Quanto ao pedido sucessivo, sem razão a reclamada, visto que a reclamada assumiu, a partir de 01/04/2019, o contrato de trabalho do autor, com os direitos trabalhistas garantidos desde sua admissão, como já tratado em tópico anterior.
Nego provimento. (grifei)
Em embargos de declaração a Turma Regional novamente afastou a cláusula normativa invocada, na medida em que, no caso, a gratificação de função não tinha a finalidade de enquadrar o trabalhador na exceção do art. 224, § 2º, da CLT, ainda que essa tenha sido a intenção do empregador ao promover a alteração na forma de discriminar o pagamento salarial:
(...) Não há, portanto, que se falar em compensação da gratificação de função, porquanto a gratificação foi paga no intuito de remunerar a atividade e não para quitar as duas horas de trabalho no regime de sobrejornada. Entendimento diverso implicaria evidente afronta aos princípios da irredutibilidade salarial e inalterabilidade contratual, previstos, nos art. 7º, VI, da CF/88 e 468 da CLT.

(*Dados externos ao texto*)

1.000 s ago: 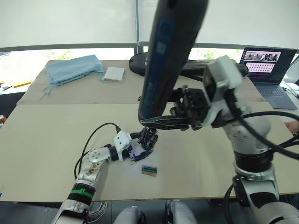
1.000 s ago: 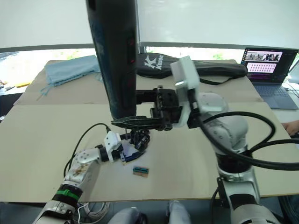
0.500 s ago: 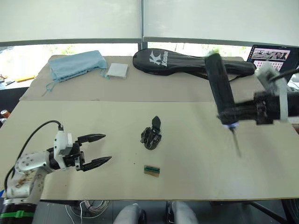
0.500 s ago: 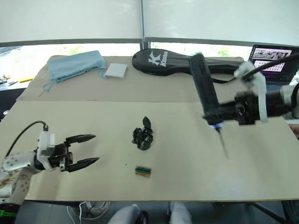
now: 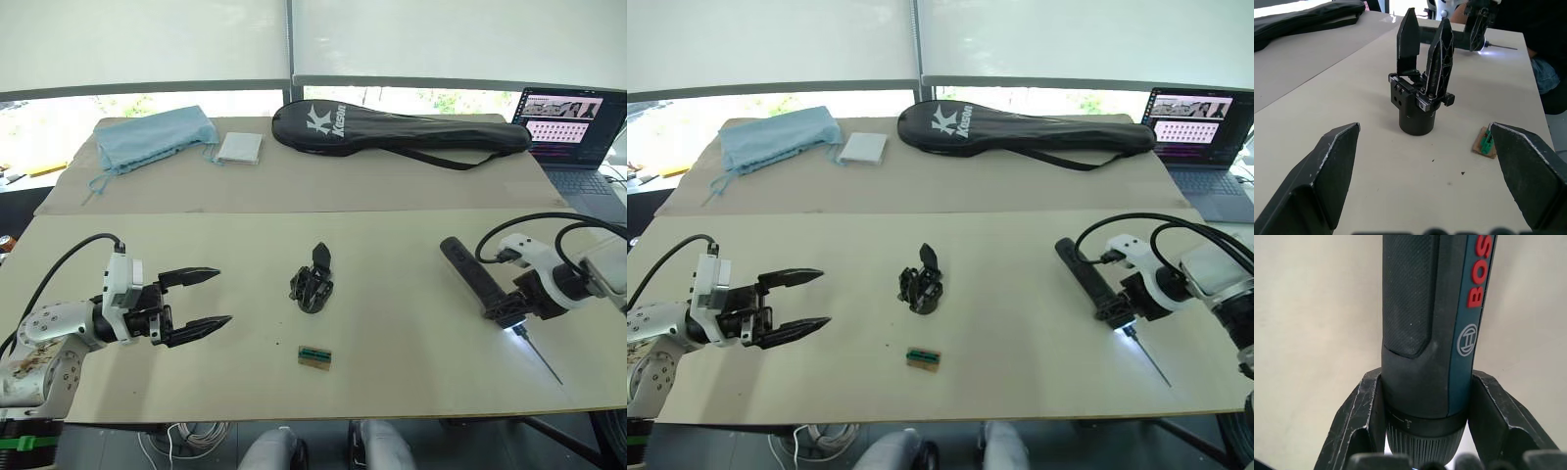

Saliente-se que a presente decisão não viola decisão no ARE de nº 1.121.633 (Tema 1046), porquanto a cláusula normativa apontada na defesa abrange horas extras, direito previsto constitucionalmente.
O ofício jurisdicional foi entregue, estando o acórdão devidamente fundamentado (CF, art. 93, IX), tendo a matéria sido analisada à luz do contexto probatório e das normas legais aplicáveis à hipótese e em estrita observância ao disposto no art. 131 do CPC (art. 371 do CPC).
Se o recorrente entende ter ocorrido erro quanto ao julgamento ou má apreciação da prova, deverá manifestar seu inconformismo por meio de Recurso próprio e não através da trilha estreita dos embargos de declaração. Isto porque pretenso erro de julgamento não pode ser discutido mediante embargos de declaração, mas via recurso próprio à instância superior, não sendo possível pretender tal fim pela via adotada. (...) (grifei)
Assim, a pretensão recursal que invoca norma coletiva que teria previsto, em caso de desconsideração do cargo de confiança, compensação das horas extras com a gratificação de função, esbarra no óbice da Súmula 126 do TST, na medida em que o acórdão regional traz como premissa fática a ocorrência de uma alteração contratual ilícita que, sem alterar a remuneração do trabalhador, passou a discriminá-lo como se houvesse pagamento extraordinário para remunerar o exercício de função de confiança.
NÃO CONHEÇO do recurso de revista.
ISTO POSTO
ACORDAM os Ministros da Primeira Turma do Tribunal Superior do Trabalho, por unanimidade: I - conhecer do agravo interno e, no mérito, dar-lhe provimento para prosseguir no exame do agravo de instrumento; II - conhecer do agravo de instrumento e, no mérito, dar-lhe provimento para determinar o julgamento do recurso de revista; III - não conhecer do recurso de revista. Brasília, 17 de setembro de 2025.